US Democratic presidential candidate and Senator Barack Obama (D-IL) speaks in Laramie, Wyoming, March 7, 2008. REUTERS/Rick Wilking (UNITED STATES) US PRESIDENTIAL ELECTION CAMPAIGN 2008 (USA)
But Reagan was a man of large ideas. He positioned his career against the big idea of the twentieth century, namely collectivism. Reagan saw collectivism in a menacing Soviet empire abroad, and an expanding welfare state at home. When I first came to America the national ethos had been set by John F. Kennedy who told young people that if they were idealistic and caring, they should join the Peace Corps. To Kennedy it was the government servant who was the true noble American. Reagan disputed this. To him it was not the bureaucrat but the entrepreneur who was the embodiment of American idealism and greatness. Reagan sought to bring about a cultural shift in America in which parents would rather see their children become inventors and business owners rather than paper-pushers in the Department of Housing and Urban Development.
Reagan also had concrete ideas about how to bring about his grand aspirations. He sought to roll back the Soviet empire by deploying Pershing and Cruise missiles in Europe. He sought to deploy missile defenses to shoot down Soviet missiles and also to invite the Russians into a defensive arms race that he knew they couldn’t win. He proposed bringing the top marginal tax rate down from 70 percent to 28 percent. He proposed a 30 percent across-the-board tax cut. He sought a restrictive monetary policy to wring inflation out of the economy, combined with tax cuts to unleash entrepreneurial initiative. He backed privatization of government activities that could be better performed by the private sector.
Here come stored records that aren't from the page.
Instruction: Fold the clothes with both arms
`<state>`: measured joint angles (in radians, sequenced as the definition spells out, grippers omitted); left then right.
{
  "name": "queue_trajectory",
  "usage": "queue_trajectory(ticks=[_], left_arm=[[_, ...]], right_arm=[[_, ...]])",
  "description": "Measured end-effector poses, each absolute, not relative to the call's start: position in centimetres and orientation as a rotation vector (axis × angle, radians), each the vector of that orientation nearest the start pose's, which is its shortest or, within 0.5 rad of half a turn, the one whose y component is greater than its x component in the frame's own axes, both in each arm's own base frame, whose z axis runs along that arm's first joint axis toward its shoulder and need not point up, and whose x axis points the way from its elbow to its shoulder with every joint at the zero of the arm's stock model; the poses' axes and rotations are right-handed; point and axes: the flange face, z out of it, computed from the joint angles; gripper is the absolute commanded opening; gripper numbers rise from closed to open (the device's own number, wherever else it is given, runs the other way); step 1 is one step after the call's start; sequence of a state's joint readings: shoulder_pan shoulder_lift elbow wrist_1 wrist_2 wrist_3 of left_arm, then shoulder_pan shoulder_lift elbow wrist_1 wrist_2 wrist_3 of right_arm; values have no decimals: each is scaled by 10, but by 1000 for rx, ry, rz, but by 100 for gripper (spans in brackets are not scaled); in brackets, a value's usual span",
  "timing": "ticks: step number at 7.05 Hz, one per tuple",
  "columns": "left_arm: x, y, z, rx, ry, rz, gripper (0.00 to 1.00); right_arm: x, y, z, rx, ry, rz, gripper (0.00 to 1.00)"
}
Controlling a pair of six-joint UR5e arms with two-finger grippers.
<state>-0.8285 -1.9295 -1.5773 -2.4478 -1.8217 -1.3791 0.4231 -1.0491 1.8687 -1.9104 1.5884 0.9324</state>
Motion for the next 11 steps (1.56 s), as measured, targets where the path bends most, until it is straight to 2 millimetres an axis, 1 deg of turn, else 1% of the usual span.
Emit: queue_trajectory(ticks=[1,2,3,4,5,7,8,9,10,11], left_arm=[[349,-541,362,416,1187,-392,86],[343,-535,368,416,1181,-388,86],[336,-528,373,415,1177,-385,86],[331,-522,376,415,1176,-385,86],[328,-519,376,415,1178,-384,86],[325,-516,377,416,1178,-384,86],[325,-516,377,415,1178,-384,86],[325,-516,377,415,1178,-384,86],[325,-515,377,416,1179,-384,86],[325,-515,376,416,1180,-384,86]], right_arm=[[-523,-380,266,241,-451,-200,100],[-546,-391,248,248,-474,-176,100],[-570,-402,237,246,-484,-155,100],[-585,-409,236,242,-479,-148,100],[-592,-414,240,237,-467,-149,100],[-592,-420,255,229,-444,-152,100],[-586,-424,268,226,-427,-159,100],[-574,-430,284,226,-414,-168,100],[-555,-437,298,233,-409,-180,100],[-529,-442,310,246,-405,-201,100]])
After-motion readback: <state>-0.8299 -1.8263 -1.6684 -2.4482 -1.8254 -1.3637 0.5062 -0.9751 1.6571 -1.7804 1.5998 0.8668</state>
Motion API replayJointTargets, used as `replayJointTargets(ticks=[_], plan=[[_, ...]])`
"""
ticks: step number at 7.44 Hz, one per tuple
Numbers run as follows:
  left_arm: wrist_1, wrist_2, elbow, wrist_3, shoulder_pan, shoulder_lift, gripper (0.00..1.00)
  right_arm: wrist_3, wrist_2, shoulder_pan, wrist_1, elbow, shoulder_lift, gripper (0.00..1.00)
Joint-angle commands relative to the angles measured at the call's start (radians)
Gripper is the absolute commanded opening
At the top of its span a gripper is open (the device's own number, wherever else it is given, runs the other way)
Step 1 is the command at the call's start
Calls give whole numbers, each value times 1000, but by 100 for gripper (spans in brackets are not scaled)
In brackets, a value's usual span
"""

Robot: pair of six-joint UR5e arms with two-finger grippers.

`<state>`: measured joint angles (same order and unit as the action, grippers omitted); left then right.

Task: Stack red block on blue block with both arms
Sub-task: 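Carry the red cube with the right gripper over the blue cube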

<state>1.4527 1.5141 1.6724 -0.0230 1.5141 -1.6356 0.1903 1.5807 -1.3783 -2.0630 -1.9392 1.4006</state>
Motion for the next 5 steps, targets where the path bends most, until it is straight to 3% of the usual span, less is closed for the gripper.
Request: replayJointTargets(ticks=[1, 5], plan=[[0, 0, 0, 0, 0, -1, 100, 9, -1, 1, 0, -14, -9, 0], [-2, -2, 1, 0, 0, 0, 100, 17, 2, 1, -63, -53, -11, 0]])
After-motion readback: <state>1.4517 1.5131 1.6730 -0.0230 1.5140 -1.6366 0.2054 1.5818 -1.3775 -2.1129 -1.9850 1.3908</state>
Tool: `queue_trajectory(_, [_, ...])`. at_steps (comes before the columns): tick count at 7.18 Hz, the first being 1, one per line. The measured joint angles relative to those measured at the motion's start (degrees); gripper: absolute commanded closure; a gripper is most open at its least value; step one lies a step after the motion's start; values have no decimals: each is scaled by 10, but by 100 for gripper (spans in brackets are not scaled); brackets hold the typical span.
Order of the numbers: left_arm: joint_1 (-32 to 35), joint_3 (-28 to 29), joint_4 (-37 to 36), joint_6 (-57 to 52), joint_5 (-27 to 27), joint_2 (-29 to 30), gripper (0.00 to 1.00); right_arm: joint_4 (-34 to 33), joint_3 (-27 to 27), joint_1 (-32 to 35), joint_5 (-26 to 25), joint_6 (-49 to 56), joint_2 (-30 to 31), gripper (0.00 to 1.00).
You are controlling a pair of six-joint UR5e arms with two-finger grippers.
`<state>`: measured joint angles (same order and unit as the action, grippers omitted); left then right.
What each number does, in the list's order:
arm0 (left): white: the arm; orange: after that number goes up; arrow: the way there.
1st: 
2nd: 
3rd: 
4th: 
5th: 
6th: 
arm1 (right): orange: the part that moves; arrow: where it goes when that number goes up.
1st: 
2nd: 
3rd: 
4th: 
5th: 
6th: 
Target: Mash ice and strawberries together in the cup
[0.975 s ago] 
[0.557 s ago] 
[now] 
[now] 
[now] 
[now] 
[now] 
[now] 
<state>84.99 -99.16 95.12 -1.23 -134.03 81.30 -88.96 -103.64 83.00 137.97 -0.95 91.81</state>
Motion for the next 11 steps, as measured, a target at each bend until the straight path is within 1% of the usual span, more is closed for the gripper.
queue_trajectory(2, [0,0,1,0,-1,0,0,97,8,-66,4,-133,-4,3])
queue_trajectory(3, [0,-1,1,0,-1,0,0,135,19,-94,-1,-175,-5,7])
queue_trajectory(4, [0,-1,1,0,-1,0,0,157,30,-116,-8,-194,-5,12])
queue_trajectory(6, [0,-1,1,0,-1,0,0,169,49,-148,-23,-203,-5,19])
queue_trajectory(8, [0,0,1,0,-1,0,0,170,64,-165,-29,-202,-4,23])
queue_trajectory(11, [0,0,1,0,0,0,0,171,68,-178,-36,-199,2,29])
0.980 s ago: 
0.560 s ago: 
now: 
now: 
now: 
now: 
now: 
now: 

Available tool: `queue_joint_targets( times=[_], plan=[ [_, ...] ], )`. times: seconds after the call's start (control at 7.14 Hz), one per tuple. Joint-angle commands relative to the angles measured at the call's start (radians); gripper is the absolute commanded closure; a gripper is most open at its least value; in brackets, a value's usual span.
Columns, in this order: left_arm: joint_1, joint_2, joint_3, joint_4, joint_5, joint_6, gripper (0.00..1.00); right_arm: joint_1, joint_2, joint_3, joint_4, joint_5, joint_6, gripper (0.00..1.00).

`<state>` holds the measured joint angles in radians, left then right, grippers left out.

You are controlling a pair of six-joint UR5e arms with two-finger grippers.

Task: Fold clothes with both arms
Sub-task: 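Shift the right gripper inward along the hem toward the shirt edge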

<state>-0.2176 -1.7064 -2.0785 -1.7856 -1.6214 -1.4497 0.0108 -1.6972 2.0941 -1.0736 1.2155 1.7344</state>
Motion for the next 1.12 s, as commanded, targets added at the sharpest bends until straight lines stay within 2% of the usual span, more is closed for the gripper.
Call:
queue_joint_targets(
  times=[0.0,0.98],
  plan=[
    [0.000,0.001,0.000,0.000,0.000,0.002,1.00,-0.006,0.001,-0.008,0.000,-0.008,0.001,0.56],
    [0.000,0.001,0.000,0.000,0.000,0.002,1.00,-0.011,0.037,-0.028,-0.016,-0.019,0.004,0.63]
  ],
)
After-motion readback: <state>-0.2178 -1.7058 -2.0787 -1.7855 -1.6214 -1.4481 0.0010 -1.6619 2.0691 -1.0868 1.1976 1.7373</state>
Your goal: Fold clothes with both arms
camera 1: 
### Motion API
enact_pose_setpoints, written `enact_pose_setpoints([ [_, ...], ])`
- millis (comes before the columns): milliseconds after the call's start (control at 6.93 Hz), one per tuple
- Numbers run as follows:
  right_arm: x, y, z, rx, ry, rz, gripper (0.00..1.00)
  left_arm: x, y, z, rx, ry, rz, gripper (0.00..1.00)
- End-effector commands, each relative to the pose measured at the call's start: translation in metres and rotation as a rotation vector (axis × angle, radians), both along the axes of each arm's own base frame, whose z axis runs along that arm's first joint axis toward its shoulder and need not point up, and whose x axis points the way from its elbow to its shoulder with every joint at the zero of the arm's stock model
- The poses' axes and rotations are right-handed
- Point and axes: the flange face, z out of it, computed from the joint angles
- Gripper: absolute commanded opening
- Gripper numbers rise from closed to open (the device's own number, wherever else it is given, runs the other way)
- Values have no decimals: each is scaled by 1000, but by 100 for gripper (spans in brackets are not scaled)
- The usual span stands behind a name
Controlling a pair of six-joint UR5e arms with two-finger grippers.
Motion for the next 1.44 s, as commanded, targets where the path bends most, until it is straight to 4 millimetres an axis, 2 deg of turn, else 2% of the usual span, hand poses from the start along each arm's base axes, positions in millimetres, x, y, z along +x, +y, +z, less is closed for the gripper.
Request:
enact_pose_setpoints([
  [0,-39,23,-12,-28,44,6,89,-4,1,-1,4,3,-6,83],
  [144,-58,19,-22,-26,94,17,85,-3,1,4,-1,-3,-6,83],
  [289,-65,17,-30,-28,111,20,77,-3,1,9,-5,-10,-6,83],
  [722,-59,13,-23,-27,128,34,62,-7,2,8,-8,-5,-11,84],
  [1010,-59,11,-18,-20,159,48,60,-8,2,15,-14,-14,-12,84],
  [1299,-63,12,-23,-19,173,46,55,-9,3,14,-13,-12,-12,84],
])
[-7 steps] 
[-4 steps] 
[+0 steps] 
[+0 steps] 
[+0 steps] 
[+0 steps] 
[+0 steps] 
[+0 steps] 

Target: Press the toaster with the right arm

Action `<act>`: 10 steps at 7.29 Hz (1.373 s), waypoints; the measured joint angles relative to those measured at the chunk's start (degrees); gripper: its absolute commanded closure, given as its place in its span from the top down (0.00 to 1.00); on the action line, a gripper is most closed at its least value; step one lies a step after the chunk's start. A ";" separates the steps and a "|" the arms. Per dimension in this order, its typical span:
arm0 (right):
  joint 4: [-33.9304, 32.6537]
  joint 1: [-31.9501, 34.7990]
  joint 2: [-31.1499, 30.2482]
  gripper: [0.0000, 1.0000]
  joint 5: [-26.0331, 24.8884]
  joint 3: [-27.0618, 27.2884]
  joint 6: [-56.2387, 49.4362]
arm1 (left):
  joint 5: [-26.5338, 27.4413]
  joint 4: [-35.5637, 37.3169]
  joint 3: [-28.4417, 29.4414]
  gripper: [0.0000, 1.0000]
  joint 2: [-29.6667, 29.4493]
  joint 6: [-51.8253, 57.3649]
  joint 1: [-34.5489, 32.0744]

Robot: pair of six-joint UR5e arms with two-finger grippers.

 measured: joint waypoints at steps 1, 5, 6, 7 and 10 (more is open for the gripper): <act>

Let’s leave aside Reagan’s astounding accomplishments in actually getting his ideas implemented, and the great political and cultural revolution they produced. Let’s just focus on the fact that Reagan had the vision and he had the specific policies to produce it. Where is Obama’s vision for America that goes beyond “bringing us together”? How exactly does Obama propose to do this? What are his imaginative fiscal and monetary proposals? If Obama wants to get troops out of Iraq, what is his alternative strategy for winning the war against radical Islam? Does he have anything more to offer other than the vacuous “really going after Bin Laden”? To ask these questions is to answer them.
Of late Obama has been responding to charges of inexperience by saying, in effect, that experience doesn’t matter. And there is a grain of truth in what he says. True, people with experience sometimes screw up. But in the end Obama’s argument is a non-sequitur. Just because good generals sometimes make bad maneuvers, it doesn’t mean that military companies should from now on be headed by people who have never previously served in combat. Experienced skaters sometimes slip and fall. Still, it doesn’t follow that the U.S. Olympic team should therefore be made up of people who haven’t skated before. The conventional wisdom is that it would be harder for John McCain to beat Hillary Clinton than it would be for him to beat Barack Obama. From what we’ve seen of Obama so far, I’m not sure this is so. But it may be useful for let Democrats think this. The party that by all reckoning should win the White House in November may yet snatch defeat from the jaws of victory.